聽了這番話,王朗不禁出了一身冷汗,連忙大禮拜道:“多謝龐尚書指點,此話老夫銘記在心。”
龐統笑著扶起王朗道:“景興兄如此真是折煞統了,統不日就要前往合肥,尚書檯還要拜託景興兄了。”
“龐尚書放心,老夫定不會壞了尚書檯的風氣。
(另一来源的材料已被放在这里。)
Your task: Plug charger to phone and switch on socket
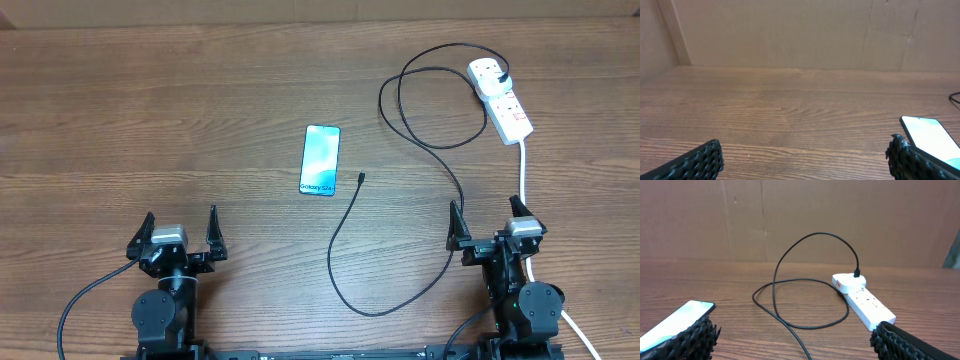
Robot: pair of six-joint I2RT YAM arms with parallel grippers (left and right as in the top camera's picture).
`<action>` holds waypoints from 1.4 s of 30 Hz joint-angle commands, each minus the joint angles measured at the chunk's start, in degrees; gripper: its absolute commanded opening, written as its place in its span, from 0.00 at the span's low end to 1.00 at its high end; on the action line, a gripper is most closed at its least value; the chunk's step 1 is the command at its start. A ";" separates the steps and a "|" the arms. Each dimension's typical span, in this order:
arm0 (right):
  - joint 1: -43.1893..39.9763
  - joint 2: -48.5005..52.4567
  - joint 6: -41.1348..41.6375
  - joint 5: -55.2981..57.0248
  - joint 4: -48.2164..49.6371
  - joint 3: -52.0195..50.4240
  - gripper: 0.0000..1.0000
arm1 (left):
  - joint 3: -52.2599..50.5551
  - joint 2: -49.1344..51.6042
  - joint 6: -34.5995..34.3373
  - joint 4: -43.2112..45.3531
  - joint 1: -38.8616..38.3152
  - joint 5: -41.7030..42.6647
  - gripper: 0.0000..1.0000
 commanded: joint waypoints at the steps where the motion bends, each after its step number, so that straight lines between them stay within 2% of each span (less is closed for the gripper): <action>1: 0.11 -0.61 -0.07 -0.07 0.42 -0.61 1.00 | -0.22 -0.55 -0.57 0.07 0.42 0.87 0.99; 42: 0.11 -0.61 -0.07 -0.07 0.42 -0.61 1.00 | -0.22 -0.55 -0.57 0.07 -0.94 0.87 1.00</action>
”
龐統如今的職位是五軍都督府的副參謀長,也是曹軒欽定的合肥一線的軍師,輔佐張遼開啟第二戰線…
永樂宮內,身懷六甲的皇后張蕊正在給自己未出生的孩子繡虎頭鞋。
宮女突然來報:“娘娘,安康公主來了。”
“是姑母來了,快快有請。”
很快大大咧咧的曹節便掀著裙角闖了進來,腰間的玉佩叮噹作響,剛進門就嚷嚷道:“我說皇后,你這宮裡也太靜了,繡這小老虎鞋有什麼意思?沒事也出去逛逛啊。”
張蕊笑著站起來道:“還有一個多月孩子就要出生了,華神醫特意交待,這段時間要靜養。”
曹節連忙上前攙扶起張蕊道:“跟我還客氣什麼?這些俗禮就免了吧。”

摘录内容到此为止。